■ **WORK TO COMPLETE**
For each line below that contains the string "plate", copy that line.

■ **RECORDS FOR THE EXERCISE**
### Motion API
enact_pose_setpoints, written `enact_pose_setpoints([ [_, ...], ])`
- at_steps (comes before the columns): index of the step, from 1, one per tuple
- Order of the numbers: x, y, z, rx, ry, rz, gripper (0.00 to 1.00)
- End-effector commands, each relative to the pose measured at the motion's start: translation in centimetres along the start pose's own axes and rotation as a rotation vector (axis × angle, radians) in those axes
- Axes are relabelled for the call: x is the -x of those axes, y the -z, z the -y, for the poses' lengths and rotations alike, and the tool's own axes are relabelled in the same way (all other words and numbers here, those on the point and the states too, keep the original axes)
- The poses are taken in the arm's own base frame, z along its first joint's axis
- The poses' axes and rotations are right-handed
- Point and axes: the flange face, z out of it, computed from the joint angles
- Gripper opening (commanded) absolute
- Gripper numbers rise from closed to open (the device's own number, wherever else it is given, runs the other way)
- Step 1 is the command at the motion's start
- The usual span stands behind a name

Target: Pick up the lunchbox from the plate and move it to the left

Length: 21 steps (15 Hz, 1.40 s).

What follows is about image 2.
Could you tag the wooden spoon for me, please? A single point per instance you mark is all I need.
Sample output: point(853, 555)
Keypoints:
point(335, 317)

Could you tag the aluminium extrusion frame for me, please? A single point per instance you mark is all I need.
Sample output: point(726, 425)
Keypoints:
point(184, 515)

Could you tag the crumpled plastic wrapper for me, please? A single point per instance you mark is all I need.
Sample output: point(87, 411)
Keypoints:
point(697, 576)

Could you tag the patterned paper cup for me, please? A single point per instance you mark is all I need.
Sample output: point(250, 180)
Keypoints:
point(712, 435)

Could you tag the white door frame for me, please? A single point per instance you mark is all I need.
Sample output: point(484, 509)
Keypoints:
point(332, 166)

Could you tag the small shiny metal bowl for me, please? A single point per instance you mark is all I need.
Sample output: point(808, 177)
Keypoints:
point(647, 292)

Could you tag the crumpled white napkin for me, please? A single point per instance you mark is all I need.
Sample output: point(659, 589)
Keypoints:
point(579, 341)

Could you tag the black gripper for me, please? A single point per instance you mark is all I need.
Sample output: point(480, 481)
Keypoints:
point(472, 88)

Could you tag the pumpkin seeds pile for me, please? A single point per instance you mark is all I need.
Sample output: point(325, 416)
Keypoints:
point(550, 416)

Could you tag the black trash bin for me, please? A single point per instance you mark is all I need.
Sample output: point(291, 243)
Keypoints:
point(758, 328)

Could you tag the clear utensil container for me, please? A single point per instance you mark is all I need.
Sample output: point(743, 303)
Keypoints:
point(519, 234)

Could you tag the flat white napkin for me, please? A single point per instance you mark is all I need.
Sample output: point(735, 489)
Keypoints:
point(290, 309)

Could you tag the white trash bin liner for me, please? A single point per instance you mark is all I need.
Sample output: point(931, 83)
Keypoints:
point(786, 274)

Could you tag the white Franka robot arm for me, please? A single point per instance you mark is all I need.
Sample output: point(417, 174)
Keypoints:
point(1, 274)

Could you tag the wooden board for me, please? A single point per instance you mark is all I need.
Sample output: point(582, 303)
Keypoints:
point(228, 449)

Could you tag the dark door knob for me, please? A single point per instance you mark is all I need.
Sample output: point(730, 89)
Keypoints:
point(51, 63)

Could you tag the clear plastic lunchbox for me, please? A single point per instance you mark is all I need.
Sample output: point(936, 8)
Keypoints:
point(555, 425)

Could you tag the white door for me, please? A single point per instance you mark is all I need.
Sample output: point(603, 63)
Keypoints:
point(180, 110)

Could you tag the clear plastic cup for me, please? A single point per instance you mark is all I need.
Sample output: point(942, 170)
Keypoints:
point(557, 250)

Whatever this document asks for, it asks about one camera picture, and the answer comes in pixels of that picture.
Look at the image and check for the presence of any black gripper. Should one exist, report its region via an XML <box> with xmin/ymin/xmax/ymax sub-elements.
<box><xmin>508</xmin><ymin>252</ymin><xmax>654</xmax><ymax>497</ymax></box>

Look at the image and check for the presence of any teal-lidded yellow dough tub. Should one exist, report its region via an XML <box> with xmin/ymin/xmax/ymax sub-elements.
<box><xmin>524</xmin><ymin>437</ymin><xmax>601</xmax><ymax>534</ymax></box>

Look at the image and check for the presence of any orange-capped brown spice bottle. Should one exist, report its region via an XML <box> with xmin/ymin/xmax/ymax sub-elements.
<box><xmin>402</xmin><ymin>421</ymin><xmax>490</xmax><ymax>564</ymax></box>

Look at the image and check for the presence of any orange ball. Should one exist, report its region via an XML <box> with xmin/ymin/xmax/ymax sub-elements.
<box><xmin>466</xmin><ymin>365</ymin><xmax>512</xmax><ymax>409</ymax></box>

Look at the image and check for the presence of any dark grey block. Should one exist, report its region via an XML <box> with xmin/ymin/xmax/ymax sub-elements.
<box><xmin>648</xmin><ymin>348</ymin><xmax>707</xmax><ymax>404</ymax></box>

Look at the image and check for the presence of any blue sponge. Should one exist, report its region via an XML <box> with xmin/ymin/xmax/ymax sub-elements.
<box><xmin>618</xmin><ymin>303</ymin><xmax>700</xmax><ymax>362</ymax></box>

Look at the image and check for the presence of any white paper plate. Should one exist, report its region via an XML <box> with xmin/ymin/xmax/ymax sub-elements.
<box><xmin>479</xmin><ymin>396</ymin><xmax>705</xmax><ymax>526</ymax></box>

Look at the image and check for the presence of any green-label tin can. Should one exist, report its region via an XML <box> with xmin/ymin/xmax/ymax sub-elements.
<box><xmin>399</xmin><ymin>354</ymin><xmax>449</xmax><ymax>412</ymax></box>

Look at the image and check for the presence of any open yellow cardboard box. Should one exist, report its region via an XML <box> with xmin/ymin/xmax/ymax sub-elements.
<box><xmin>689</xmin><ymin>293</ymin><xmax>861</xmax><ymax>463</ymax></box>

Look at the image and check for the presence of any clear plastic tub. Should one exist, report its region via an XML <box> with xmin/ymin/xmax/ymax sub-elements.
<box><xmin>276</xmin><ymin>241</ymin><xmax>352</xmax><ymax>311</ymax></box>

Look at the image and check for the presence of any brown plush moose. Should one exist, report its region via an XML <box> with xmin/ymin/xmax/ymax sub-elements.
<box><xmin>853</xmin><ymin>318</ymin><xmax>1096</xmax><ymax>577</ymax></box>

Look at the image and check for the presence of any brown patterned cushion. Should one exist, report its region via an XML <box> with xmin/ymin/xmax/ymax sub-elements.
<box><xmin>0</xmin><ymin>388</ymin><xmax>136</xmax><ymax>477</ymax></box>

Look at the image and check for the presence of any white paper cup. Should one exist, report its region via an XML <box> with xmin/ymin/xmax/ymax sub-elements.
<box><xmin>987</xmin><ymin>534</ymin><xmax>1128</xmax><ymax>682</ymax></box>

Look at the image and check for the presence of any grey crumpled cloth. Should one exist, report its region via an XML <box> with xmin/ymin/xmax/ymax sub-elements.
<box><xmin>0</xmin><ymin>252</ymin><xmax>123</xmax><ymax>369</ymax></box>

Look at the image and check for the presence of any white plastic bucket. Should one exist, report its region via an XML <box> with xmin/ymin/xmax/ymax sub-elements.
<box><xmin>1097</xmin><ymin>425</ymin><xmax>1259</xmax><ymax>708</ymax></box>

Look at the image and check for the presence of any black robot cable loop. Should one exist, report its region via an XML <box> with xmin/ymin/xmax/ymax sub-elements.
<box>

■ **RESULT**
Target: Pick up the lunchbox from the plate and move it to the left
Look at the image and check for the presence of any white paper plate. Should one exist, report its region via an XML <box> with xmin/ymin/xmax/ymax sub-elements.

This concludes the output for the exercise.